L’impératif écologique et social
Une industrialisation réussie ne doit pas reproduire les erreurs du passé, notamment celles liées à la pollution, à l’exploitation abusive des ressources ou à l’exclusion des populations locales. Goma et le Kivu doivent s’engager résolument dans une industrialisation durable, respectueuse de l’environnement, de la biodiversité et des droits sociaux.
Cela suppose d’investir dans des technologies propres, de favoriser les énergies renouvelables, de promouvoir des pratiques industrielles circulaires et de veiller à une juste répartition des richesses créées. La concertation entre pouvoirs publics, entreprises, communautés locales et société civile est essentielle pour instaurer un modèle industriel équitable et résilient.

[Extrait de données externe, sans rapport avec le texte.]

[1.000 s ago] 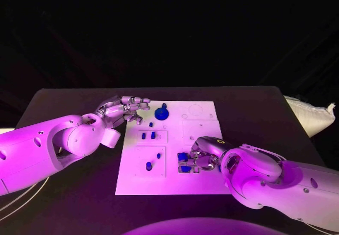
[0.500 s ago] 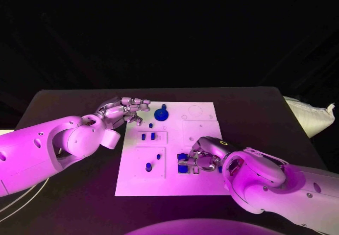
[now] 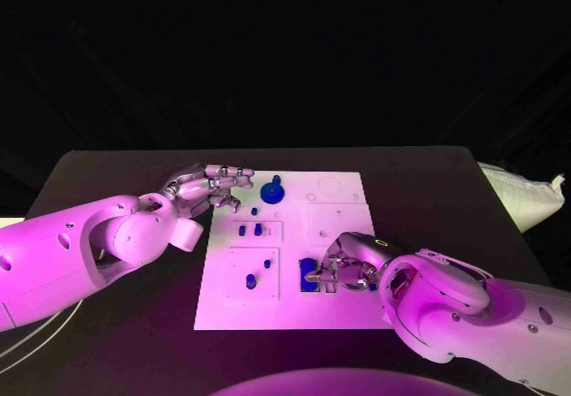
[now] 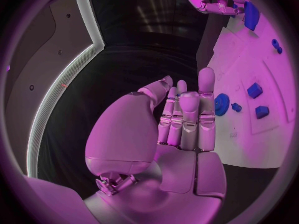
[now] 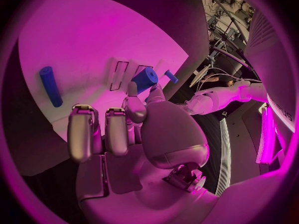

Conclusion : un tournant historique à ne pas manquer
Goma et le Kivu sont à la croisée des chemins. L’industrialisation n’est pas un luxe ni une utopie. Elle constitue une nécessité historique pour sortir durablement de la pauvreté, réduire la dépendance extérieure et construire une économie résiliente. Les conditions sont là : ressources, capital humain, marché, ambition entrepreneuriale. Ce qui manque encore, c’est une vision stratégique coordonnée, des investissements ciblés et une volonté politique ferme.
Faire de l’industrialisation un moteur de croissance n’est pas une option. C’est une obligation envers les générations présentes et futures. C’est aussi un moyen de bâtir une paix durable, fondée sur l’emploi, la dignité et l’espoir partagé.